In Monaco schien Ferrari sich an der Spitze zurückgemeldet zu haben. Doch in Istanbul waren sie schlechter unterwegs als in Barcelona, was angesichts der speziellen Charakteristik des Stadtkurses der wahre Gradmesser gewesen ist. "Bei Ferrari lief nichts zusammen", war Christian Danner erstaunt. "Kimi Räikkönen hat Fehler gemacht und Felipe Massa ist sehr gut gestartet und danach war nichts mehr los."

Selbst Teamchef Stefano Domenicali war davon überrascht. "Wir müssen analysieren warum das Auto am Freitag und Samstagmorgen sehr schnell war, wenn man bedenkt, dass wir mit viel Benzin fuhren." Ab dem Q2 lief es dann gegen das Team.
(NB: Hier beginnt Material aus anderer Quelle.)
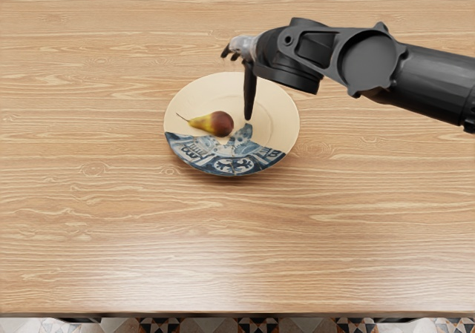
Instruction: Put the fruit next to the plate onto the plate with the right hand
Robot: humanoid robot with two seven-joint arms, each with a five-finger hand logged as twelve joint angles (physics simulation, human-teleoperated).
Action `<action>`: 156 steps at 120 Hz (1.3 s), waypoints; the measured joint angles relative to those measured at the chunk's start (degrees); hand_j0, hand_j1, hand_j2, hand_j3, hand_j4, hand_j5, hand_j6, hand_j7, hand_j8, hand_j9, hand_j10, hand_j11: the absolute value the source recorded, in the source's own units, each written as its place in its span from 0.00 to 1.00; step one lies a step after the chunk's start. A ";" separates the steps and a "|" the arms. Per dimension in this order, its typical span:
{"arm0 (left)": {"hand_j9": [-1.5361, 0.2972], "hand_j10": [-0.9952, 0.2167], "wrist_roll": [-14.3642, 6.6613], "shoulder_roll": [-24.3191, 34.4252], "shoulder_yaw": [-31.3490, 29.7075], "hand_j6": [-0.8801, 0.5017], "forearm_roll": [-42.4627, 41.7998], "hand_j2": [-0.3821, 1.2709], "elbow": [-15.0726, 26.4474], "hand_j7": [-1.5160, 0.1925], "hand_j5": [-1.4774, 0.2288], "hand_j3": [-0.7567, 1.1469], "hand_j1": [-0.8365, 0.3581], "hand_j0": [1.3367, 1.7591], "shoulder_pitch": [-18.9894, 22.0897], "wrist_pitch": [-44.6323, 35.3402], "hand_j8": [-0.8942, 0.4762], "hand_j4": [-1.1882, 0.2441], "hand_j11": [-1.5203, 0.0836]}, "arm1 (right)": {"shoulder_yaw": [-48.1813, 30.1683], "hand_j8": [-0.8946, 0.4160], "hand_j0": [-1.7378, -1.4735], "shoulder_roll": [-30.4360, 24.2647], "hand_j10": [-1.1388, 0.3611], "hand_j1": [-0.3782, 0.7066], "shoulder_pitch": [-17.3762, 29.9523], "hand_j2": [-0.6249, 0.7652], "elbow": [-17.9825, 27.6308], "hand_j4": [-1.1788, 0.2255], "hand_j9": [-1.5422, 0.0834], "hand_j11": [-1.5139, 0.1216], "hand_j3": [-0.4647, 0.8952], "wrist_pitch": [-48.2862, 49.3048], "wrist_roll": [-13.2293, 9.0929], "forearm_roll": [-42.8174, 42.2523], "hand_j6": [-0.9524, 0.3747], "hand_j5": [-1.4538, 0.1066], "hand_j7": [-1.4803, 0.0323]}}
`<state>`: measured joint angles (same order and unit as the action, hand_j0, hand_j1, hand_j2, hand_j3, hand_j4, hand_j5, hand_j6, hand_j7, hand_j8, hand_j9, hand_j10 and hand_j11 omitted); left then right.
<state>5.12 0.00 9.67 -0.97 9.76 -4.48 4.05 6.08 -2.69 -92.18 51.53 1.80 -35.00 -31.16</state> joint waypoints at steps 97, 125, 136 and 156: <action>0.83 0.81 0.01 0.00 0.00 0.63 0.00 0.23 0.00 0.88 0.86 0.40 0.98 0.76 0.00 0.02 0.65 0.82 0.94 | -23.48 0.68 0.30 -32.44 0.76 0.03 10.74 0.45 37.83 0.84 0.95 0.92 0.34 26.69 0.00 35.22 0.72 0.93 0.98; 0.83 0.81 0.02 0.00 -0.02 0.63 -0.01 0.23 0.01 0.88 0.86 0.40 0.98 0.76 0.00 0.04 0.65 0.82 0.94 | -24.60 0.68 0.30 -44.14 0.76 0.03 17.63 0.45 37.33 0.84 0.95 0.93 0.34 32.51 0.00 42.28 0.72 0.93 0.98; 0.83 0.81 0.01 0.00 -0.05 0.63 0.04 0.23 0.06 0.88 0.86 0.40 0.98 0.76 0.00 0.06 0.65 0.82 0.94 | -24.88 0.68 0.30 -48.10 0.76 0.03 21.13 0.45 36.97 0.84 0.95 0.93 0.34 32.92 0.00 45.68 0.72 0.93 0.98; 0.83 0.81 0.03 0.00 -0.03 0.63 0.00 0.23 0.06 0.88 0.86 0.40 0.98 0.76 -0.01 0.07 0.65 0.82 0.94 | -25.04 0.68 0.30 -53.38 0.76 0.03 24.99 0.45 35.66 0.84 0.95 0.93 0.34 33.16 0.00 49.69 0.72 0.93 0.98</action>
<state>5.14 0.00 9.63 -0.97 9.82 -4.49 4.13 -18.96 -56.07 -67.19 87.19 34.97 -35.00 18.53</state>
Räikkönen sah das Positive und schob die Probleme auf die Strecke: "Es hat sich definitiv etwas verbessert, aber hier war es schwerer als beim vorigen Rennen. Es hängt einfach davon ab, wo man hinkommt, welche Strecke es ist."
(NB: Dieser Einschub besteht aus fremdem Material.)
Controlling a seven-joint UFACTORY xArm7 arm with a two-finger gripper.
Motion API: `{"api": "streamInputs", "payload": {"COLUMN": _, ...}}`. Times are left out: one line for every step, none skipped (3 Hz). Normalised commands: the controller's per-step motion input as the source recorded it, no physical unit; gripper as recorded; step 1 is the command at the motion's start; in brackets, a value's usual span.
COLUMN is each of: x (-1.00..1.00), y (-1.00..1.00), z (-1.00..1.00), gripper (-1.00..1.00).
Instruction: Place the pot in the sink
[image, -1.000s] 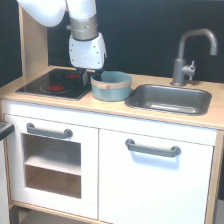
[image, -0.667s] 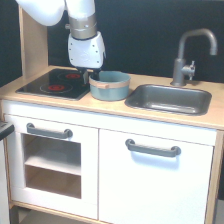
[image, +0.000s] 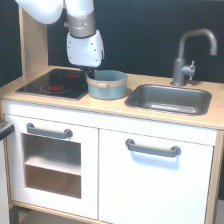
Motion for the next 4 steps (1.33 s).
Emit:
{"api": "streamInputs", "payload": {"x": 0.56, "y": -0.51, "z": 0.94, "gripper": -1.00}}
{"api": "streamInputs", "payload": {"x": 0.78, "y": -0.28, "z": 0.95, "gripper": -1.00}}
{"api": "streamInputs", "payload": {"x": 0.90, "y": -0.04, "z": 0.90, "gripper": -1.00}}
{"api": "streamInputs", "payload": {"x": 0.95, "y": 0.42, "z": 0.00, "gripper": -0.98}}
Sutil auf der Flucht: Bald sollte es erneut krachen., Foto: Sutton
Sutil auf der Flucht: Bald sollte es erneut krachen., Foto: Sutton

7. Warum kam Barrichello so schlecht weg?

"Wir hatten ein Problem mit der Kupplung, ein ähnliches Problem, das wir schon in Melbourne hatten", erklärte Ross Brawn den im wahrsten Sinne des Wortes stehenden Start des Brasilianers. "Er hat in der Hektik die Kupplung zu schnell kommen lassen und dabei das Getriebe beschädigt." Das verursachte später auch den Defekt seines siebten Ganges und letztlich den ersten Ausfall der Saison.

8. Warum kollidierte Barrichello mit allen?

Nach dem schlechten Start versuchte Barrichello in Rambomanier im Mittelfeld Boden gutzumachen. "Er hat es dann mit der Brechstange probiert", meinte Klien. "Überall, wo er jemanden anrempeln konnte, hat er es versucht. Das Rennen war komplett daneben." Heikki Kovalainen und Adrian Sutil können das bezeugen. Danner nahm den Brasilianer jedoch in Schutz: "Dass er rein hält, ist richtig", sagte er. "Da mache ich ihm keinen Vorwurf. Wer ohne Risiko vom 12. Platz nach vorne fahren will, kann es gleich sein lassen."